Later believing I am taking the short cut to the Health Clinic I get turned around…OK LOST! Got me thinking about the literal and figurative significance of the word.  Misplace, mislaid, missing, gone, vanished, nowhere to be found, gone astray, opposite of found. The consciousness of “lost” is unique here, not the locale but my frame of reference. As I explain my reason for being in Brasil with Dr Marcos Edelweiss (no, I am not making it up!) McPractical I understand why he becomes lost in the paraphrase. I am frequently gone astray from my own life! Am I lost here?

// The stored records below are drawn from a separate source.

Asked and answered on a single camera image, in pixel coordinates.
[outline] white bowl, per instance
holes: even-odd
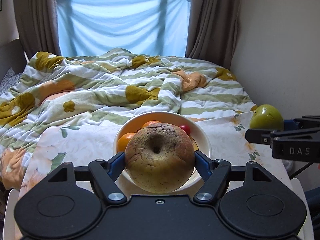
[[[188,125],[191,130],[190,136],[196,142],[199,150],[201,152],[203,152],[205,155],[207,155],[210,159],[212,158],[212,150],[211,150],[210,141],[209,141],[207,135],[204,133],[204,131],[200,128],[200,126],[198,126],[195,122],[189,120],[188,118],[186,118],[180,114],[171,113],[171,112],[164,112],[164,111],[149,112],[149,113],[145,113],[145,114],[140,114],[140,115],[133,117],[129,121],[127,121],[119,129],[118,133],[116,134],[115,140],[113,141],[113,154],[114,155],[117,154],[116,144],[121,136],[123,136],[124,134],[129,133],[129,132],[138,131],[139,129],[141,129],[143,124],[145,124],[146,122],[149,122],[149,121],[166,122],[166,123],[174,124],[177,126],[180,126],[183,124]],[[127,173],[127,171],[125,169],[122,172],[122,174],[126,180],[128,180],[130,183],[132,183],[133,185],[138,187],[133,182],[133,180],[130,178],[129,174]],[[185,192],[185,189],[188,189],[195,184],[199,184],[198,182],[200,182],[200,181],[202,181],[202,179],[201,179],[199,173],[196,171],[196,169],[194,169],[189,180],[184,185],[182,185],[180,188],[173,191],[173,193],[174,194],[181,193],[182,190],[184,190],[184,192]],[[130,192],[130,193],[137,194],[137,193],[141,193],[141,191]]]

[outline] yellow flower print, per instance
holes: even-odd
[[[145,88],[138,88],[136,86],[127,86],[125,89],[125,97],[131,104],[141,106],[147,100],[157,100],[160,88],[155,88],[148,91]]]
[[[75,103],[72,101],[72,100],[70,100],[70,101],[68,101],[68,102],[65,102],[64,104],[63,104],[63,107],[64,107],[64,111],[67,113],[67,112],[74,112],[74,110],[75,110]]]
[[[218,71],[216,78],[224,81],[228,81],[228,80],[237,81],[236,76],[233,75],[230,72],[230,70],[227,70],[226,68],[223,68],[223,67],[216,67],[216,70]]]
[[[12,99],[10,103],[0,105],[0,125],[15,126],[27,118],[28,111],[35,106],[35,98],[31,93],[23,93]]]
[[[160,59],[155,57],[149,57],[146,58],[144,55],[137,55],[132,59],[132,68],[136,69],[137,67],[140,67],[143,64],[150,65],[151,63],[159,62]]]
[[[55,66],[61,64],[64,57],[57,56],[48,52],[38,52],[36,60],[36,70],[43,70],[43,69],[52,69]]]

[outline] blue fabric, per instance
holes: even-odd
[[[135,54],[184,57],[191,0],[57,0],[65,57],[120,47]]]

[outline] striped comforter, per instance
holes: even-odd
[[[149,111],[171,111],[199,121],[255,106],[236,77],[213,63],[119,48],[98,57],[38,52],[20,81],[0,96],[0,104],[0,175],[6,188],[21,187],[48,127],[121,125]]]

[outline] wall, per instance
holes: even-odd
[[[320,0],[241,0],[238,20],[231,71],[251,99],[286,119],[320,115]],[[315,164],[298,178],[320,186]]]
[[[2,0],[0,12],[0,48],[19,38],[14,17],[13,0]]]

Occasionally there are erratic periods I hypothesize what the hell I am up to, what mayhem is around the corner that requires me to merrily bounce off of or definitively recover from. How I organize, arrange, control my daily schedule as well as my relationships that sporadically vanish and I consequently must readjust or bust.  

Financial confidence, habitual structure, consistent concrete friendships and support, loads of reading and stimulation of new information helps me remain found within myself. Even when I feel lost, I am not misplaced every minute of each day. I can sense the difference and notice the marvel in feeling centered. Now with my meditation practice I realize the slight and at times. not so subtle. triggers or thoughts and feelings that take me away from my solid footing are more apparent. I discover more compassion for my journey that includes fear, awe, uncertainty, surprise, pain, inspiration, miscommunication, joy, insecurity and inclusion.

So, lost my way and quickly recovered to land at the Clinic. McPractical suggested two options for my surgical plan. I turned over a referral sheet to the make me stammer unceremoniously handsome front desk clerk who will fax it to the hospital. Also guarding a note from above physician to present to the hospital clerk that requests imminent surgery. McPractical insists I need a lot of luck from the Angels and suggests I bring along a book and arrive first in line to be attended to. He chucks the idea of my having osteoporosis symptoms and tears off the chocking bandage from my foot and lower calf adamantly maintaining it is worthless. Although I do not feel much respect for his medical orthopedic skills I am happy having him in my court. McPractical assures me it could be up to two years to receive surgical treatment. We’ll see!

Back home “Saturday Night Fever” cd blares “Staying Alive” and everyone in the house is singing along! No one is above dancing with arms zig zagging across their body, hips jutting to mimic infamous dishy John Travolta in his prime. The Bee Gees, Janet Jackson, Sting, Eric Clapton, Def Leppard…if I close my eyes I am content and the opposite of lost.